Output the listing exactly, leaving out no line.
***
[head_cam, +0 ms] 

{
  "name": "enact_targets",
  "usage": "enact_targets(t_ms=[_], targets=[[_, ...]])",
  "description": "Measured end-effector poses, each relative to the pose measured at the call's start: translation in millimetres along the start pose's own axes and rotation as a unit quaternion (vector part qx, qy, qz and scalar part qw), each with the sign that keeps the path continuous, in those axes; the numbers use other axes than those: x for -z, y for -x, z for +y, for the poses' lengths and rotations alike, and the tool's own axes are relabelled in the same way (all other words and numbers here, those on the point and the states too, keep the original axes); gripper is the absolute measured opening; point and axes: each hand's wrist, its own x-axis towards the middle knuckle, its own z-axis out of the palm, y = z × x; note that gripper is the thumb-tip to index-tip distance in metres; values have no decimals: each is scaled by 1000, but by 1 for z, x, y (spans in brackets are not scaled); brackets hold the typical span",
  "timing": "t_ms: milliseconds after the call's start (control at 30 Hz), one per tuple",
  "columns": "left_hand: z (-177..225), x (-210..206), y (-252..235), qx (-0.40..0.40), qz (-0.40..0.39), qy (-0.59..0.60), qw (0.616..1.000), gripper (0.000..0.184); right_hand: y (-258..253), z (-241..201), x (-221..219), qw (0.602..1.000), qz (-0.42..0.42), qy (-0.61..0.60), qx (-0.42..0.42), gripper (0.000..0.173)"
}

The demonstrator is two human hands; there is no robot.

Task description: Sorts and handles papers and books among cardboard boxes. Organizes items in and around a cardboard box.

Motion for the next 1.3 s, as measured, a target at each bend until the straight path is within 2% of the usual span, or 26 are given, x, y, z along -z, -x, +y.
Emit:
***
-- Result for this exercise --
[head_cam, +0 ms] 

{
  "name": "enact_targets",
  "usage": "enact_targets(t_ms=[_], targets=[[_, ...]])",
  "description": "Measured end-effector poses, each relative to the pose measured at the call's start: translation in millimetres along the start pose's own axes and rotation as a unit quaternion (vector part qx, qy, qz and scalar part qw), each with the sign that keeps the path continuous, in those axes; the numbers use other axes than those: x for -z, y for -x, z for +y, for the poses' lengths and rotations alike, and the tool's own axes are relabelled in the same way (all other words and numbers here, those on the point and the states too, keep the original axes); gripper is the absolute measured opening; point and axes: each hand's wrist, its own x-axis towards the middle knuckle, its own z-axis out of the palm, y = z × x; note that gripper is the thumb-tip to index-tip distance in metres; values have no decimals: each is scaled by 1000, but by 1 for z, x, y (spans in brackets are not scaled); brackets hold the typical span",
  "timing": "t_ms: milliseconds after the call's start (control at 30 Hz), one per tuple",
  "columns": "left_hand: z (-177..225), x (-210..206), y (-252..235), qx (-0.40..0.40), qz (-0.40..0.39), qy (-0.59..0.60), qw (0.616..1.000), gripper (0.000..0.184); right_hand: y (-258..253), z (-241..201), x (-221..219), qw (0.602..1.000), qz (-0.42..0.42), qy (-0.61..0.60), qx (-0.42..0.42), gripper (0.000..0.173)"
}

The demonstrator is two human hands; there is no robot.

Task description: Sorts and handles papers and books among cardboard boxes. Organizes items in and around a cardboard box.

Motion for the next 1.3 s, as measured, a target at each bend until the straight path is within 2% of the usual span, or 26 are given, x, y, z along -z, -x, +y.
Emit:

The answer, as written, is complete.